What is ConFindr?

ConFindr is a pipeline that can detect contamination in bacterial NGS data, both between and within species. It can do this with pretty darn good sensitivity - two samples mixed together with as few as 500 SNPs between them (> 99.9 percent identity!) can be identified. This allows for stringent quality control of NGS samples.

How Does ConFindr Work?

ConFindr works by looking at conserved core genes - either using rMLST genes (53 genes are known to be single copy and conserved across all bacteria with some known exceptions, which ConFindr handles), or custom sets of genes derived from core-genome schemes. As the genes ConFindr looks at are single copy, any sample that has multiple alleles of one or more gene is likely to be contaminated. To identify the presence of multiple alleles in a sample, the following workflow is followed:

  1. Use Mash to determine the genus of each sample so that genus-specific databases can be constructed and check for interspecies contamination.
  2. Perform stringent quality trimming and bait out reads that contain rMLST gene sequence, using BBDuk.
  3. Align reads back to the rMLST genes.
  4. Look at the alignment to find Contaminating SNVs - those that have sites where more than one base is present, indicating that multiple alleles are present, indicating contamination.

Limits of Detection


The limit of detection for ConFindr is going to be a function of several factors, so it's hard to give exact information on what can and can't be detected. However, here are a few guidelines:

  • Two strains with identical rMLST genes won't ever have contamination detected between them.
  • ConFindr has a cutoff of finding 3 Contaminating SNVs found for calling a sample as contaminated, as there will occasionally be 1 false positive, and very rarely 2 false positive sites. In practice, this still lets you detect contamination essentially whenever two strains have different rMLST types, as >99 percent of types have at least 3 SNPs between them in E. coli, S. enterica, and L. monocytogenes. I haven't looked at other species in detail, but this very likely holds true for them too.
  • The degree of contamination matters: things with very low levels of contamination (around 1 percent) probably won't ever be picked up under default parameters. Once you hit 5 percent contamination, whether or not it gets detected is a function of sequencing depth and distance between species.
  • Sequencing depth matters: Contaminating SNVs are found more reliably the more depth you have. ConFindr seems to work pretty well once you hit 40X or 50X, but trying to run it on a sample with only 10X coverage is unlikely to ever find anything (unless default parameters get changed)
  • Relatedness of the contaminant strain is the the final major factor - with something very closely related to the strain you actually want, picking up contamination at 5 percent will be pretty difficult.

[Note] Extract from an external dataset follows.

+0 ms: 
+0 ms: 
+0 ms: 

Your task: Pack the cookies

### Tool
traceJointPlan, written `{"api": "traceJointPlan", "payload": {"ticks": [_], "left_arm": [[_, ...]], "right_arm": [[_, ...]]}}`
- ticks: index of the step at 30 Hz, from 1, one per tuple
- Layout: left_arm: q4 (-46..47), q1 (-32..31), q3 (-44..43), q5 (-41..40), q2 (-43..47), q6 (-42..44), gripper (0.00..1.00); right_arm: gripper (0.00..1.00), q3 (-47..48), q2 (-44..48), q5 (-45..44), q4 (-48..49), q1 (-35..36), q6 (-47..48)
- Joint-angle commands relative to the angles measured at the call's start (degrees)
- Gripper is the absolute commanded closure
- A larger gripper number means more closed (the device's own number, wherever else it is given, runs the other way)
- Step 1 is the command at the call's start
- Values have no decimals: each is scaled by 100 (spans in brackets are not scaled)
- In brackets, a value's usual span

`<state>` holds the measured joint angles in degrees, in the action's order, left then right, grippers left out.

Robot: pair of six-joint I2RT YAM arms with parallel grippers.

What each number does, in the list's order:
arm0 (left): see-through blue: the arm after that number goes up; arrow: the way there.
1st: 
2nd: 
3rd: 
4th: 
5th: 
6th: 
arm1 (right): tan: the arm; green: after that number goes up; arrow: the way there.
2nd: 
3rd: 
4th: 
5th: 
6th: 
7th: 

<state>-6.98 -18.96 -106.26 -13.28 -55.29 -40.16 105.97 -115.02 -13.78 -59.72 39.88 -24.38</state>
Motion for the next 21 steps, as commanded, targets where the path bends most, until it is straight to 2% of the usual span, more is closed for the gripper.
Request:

The below graph shows the magnitude of contamination detected for several synthetic datasets in Escherichia coli. Strains were mixed together that were either identical (and so should have no contamination), not identical but have the same rMLST type (and so are contaminated, but beyond the limit of detection), two strains with the same serotype, and therefore very closely related, or two strains of differing serotypes.

The black line on the graph represents our cutoff for contaminated samples - any sample with a magnitude above that can reliably be called contaminated. As can be seen, two different serotypes from the same species are reliably detected at contamination levels of 5 percent or higher, two strains of the same serotype are often detected at 10 percent contamination and almost always at 20 percent contamination, and two strains that have the same rMLST or are identical never have contamination detected. Results should be very similar for other species.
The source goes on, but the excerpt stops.